Student loans have an overrated effect on the overall economy, but there is little doubt that fresh debt warps the choices of young college grads, pushing some away from homes and cars. Even worse, the high cost of college warps the choices of wannabe students, pushing some to drop out of college, or skip it altogether, a highly questionable choice for most young people considering that college graduates earn more, work more, and are happier with their lives.
The pay-as-you-earn plan is appropriate and targeted. It carries relatively few downsides, and it will help some students get on with their post-graduate lives. But we shouldn't expect it to “fix" much now, because the existing program hasn't "fixed" much already.

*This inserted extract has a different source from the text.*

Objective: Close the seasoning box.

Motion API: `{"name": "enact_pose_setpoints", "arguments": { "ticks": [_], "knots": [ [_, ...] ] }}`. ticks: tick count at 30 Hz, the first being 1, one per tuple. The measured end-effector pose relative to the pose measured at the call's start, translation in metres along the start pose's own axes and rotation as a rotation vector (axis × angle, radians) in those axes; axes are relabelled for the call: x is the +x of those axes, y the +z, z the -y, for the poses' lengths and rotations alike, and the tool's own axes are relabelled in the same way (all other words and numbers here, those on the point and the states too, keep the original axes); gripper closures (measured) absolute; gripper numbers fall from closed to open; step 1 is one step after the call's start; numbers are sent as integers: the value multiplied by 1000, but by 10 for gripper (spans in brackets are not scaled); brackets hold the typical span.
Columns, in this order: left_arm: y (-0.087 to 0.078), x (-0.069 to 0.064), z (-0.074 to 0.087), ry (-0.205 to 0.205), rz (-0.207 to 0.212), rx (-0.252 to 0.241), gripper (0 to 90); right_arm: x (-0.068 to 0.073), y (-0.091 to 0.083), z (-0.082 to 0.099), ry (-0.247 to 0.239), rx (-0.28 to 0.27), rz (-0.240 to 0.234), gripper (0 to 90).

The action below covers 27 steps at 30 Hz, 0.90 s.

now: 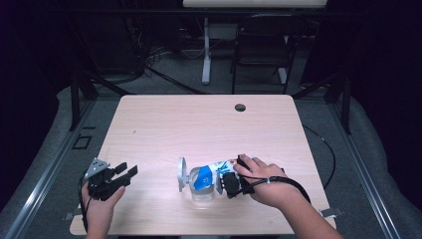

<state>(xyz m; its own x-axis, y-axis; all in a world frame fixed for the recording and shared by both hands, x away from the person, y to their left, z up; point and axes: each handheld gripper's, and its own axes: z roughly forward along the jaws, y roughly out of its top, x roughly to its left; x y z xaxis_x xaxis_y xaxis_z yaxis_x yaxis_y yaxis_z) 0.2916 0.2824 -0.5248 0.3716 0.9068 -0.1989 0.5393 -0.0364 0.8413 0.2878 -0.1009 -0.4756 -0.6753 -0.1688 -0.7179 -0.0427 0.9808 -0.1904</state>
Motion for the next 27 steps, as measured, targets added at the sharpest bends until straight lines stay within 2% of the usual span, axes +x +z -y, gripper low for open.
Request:
{"name": "enact_pose_setpoints", "arguments": {
  "ticks": [11,27],
  "knots": [
    [0,0,0,1,-2,0,512,-1,-1,-1,-16,16,12,447],
    [0,0,0,0,-2,3,509,-1,-2,-2,-24,13,13,449]
  ]
}}
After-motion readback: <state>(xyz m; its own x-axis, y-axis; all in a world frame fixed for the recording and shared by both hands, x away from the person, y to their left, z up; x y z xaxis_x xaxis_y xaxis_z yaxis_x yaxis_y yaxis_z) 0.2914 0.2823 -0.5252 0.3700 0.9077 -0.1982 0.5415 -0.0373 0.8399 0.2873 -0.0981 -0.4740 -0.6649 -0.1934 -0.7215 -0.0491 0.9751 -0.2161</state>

Libby Nelson reports that just a tiny fraction of eligible borrowers are currently using Pay As You Earn. This is like giving somebody with a broken leg a half-off coupon for crutches—a perfectly decent ameliorative option that only works if the injured party chooses to use it.
The president has no control, or minimal control, over the most important drivers of per-capita student debt growth, which include:
- Budget cuts that are raising the cost of public colleges
- Other costs—e.g.: amenities and administrative bloat—that are raising the cost of private colleges
- The intimidating marketing challenge of getting students to actually realize that income-based payments are a thing
- The also-intimidating marketing challenge of making students aware of the relative costs and benefits of certain schools and degrees, particularly at for-profit colleges that are student-debt factories
- The even-more-intimidating marketing challenge of persuading enrolled students to not drop out of college unless they have a concrete plan to use internships or job opportunities to set themselves up for a career
- The yet-even-more-intimidating marketing challenge of getting smart low-income students to apply to good schools … and of getting good schools to better identify promising students outside of the well-worn corridors of privilege
The word marketing appeared often in that list. Although "better marketing" sounds like an unsophisticated solution to problems on the scale of $1 trillion in student loans and higher education, I think there’s a good case to be made that the important crisis in higher education is "better marketing."
Smart low-income students with the most to gain from a select college degree aren’t applying to select colleges. Smart middle-class students with everything to lose from not finishing college aren’t finishing college, or they’re being scared away from price tags that have nothing to do with the actual cost of attending the school. These aren’t problems you can fix by executive order, or tax tweak, or House vote. They’re problems of information. They’re problems of marketing. The White House knows about these problems—they're all listed under the education tab on its website—but until we have working ideas to fix them, or otherwise bring the cost of higher ed down to OECD averages, we're still just handing out coupons to the guy with the broken leg.